Léon Dierx :
Les Lèvres Closes



 

Rêve de la mort

La nuit filtrait en moi, fraîche comme un breuvage.
Mes pores la buvaient délicieusement
Je roulais enivré dans un doux tournoiement;
Et toujours j'approchais du ténébreux rivage
Où l'ombre dans les corps filtre comme un breuvage.
Le Léthé de la Nuit délicieusement
M'emplissait d'un silence ineffable...
Et maintenant au bord de l'Erèbe immobile,
Sous l'oeil démesuré d'un fixe et noir soleil,
Je reposais dissous dans l'éternel sommeil...
Et je comptais sans fin, ainsi que des secondes,
Les siècles un par un tombés des mornes cieux,
Les siècles morts tombés de l'amas des vieux mondes,
Tombés dans le néant noir et silencieux.


Le Gouffre

Il est des gouffres noirs dont les bords sont charmants.

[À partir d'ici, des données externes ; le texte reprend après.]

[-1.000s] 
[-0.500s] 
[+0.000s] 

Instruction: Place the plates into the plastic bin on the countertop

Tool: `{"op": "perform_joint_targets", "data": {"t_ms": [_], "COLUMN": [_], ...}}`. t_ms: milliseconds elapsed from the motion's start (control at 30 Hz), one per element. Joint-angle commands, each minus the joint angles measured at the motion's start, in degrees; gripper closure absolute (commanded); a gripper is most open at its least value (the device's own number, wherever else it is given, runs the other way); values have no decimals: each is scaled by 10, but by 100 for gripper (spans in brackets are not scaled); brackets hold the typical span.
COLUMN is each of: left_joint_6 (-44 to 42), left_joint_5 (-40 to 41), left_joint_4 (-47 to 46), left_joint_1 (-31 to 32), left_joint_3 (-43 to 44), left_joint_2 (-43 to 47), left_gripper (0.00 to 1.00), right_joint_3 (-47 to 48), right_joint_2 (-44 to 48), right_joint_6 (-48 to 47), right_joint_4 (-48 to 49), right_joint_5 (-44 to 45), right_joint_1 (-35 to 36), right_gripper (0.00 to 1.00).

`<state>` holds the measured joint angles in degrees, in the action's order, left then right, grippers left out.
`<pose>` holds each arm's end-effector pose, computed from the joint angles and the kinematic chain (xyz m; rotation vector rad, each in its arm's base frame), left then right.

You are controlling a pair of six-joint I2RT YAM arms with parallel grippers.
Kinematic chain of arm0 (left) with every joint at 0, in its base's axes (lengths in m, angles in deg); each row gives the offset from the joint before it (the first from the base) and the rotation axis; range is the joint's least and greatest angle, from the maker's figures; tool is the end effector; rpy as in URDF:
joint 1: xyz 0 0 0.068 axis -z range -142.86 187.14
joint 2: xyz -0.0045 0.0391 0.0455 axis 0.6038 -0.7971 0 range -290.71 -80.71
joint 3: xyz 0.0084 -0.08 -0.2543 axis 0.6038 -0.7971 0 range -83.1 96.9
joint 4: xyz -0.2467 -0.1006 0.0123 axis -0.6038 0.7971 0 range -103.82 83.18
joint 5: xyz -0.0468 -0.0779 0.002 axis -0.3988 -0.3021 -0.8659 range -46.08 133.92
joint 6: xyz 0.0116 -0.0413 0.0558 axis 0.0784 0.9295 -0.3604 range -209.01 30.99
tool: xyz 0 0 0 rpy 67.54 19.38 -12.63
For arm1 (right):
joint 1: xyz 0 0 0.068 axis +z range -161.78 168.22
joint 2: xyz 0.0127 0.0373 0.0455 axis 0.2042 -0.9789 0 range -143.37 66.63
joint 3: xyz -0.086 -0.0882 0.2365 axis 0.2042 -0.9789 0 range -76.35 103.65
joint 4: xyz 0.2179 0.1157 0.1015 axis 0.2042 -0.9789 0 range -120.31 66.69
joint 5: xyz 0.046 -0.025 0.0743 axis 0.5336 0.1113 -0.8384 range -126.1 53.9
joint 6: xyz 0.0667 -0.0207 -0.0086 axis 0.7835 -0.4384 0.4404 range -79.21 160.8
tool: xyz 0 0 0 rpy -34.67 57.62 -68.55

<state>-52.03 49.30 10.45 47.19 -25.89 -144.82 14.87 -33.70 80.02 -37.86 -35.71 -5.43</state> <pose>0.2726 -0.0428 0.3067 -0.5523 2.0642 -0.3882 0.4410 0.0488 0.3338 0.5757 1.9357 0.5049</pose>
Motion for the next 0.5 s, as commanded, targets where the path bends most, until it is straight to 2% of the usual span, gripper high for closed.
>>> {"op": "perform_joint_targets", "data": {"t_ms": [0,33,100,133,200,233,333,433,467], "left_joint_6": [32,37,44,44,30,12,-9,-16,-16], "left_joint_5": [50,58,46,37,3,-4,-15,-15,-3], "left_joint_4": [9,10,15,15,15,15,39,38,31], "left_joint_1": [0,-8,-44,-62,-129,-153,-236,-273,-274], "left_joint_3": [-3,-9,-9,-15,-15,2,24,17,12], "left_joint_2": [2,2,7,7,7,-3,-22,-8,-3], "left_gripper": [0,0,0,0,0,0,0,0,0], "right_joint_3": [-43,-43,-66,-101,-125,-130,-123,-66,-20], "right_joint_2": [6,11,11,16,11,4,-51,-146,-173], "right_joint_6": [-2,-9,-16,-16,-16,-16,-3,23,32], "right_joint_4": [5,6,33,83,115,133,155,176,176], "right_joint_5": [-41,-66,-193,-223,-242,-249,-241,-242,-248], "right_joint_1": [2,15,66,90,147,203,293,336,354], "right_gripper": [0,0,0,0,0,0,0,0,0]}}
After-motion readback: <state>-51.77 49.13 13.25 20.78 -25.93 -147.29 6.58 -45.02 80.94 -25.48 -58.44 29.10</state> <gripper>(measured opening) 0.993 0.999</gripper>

Je sais un gouffre noir sur la verte colline.
Des arbres de senteur l'ombragent en entier,
Et l'on y vient joyeux par le plus gai sentier.
Un matin j'admirais, l'âme neuve et ravie,
Tout cet enchantement de verdure et de fleurs
Suspendu sur le vide et mêlant leurs couleurs
Je m'enivrais de joie et d'arome et de vie.

Le soleil à travers les branches pacifiques
Criblait de diamants ces émaux sur ce noir;
Si bien que l'on eût dit sous la terre entrevoir
L'autre image du ciel dans les nuits magnifiques.
Et pour sonder le creux du soupirail profond,
Pour réveiller l'écho qui dormait sous ces plantes,
J'y fis tomber caillou, pierre et roches branlantes;
Mais comme au néant même en qui rien ne répond,
Tout s'abîmait. Nul bruit ne monta des ténèbres,
Un horrible frisson de pâleur et de froid
M'envahit tout à coup. Et je m'enfuis tout droit,
Souffleté par le vent des mystères funèbres.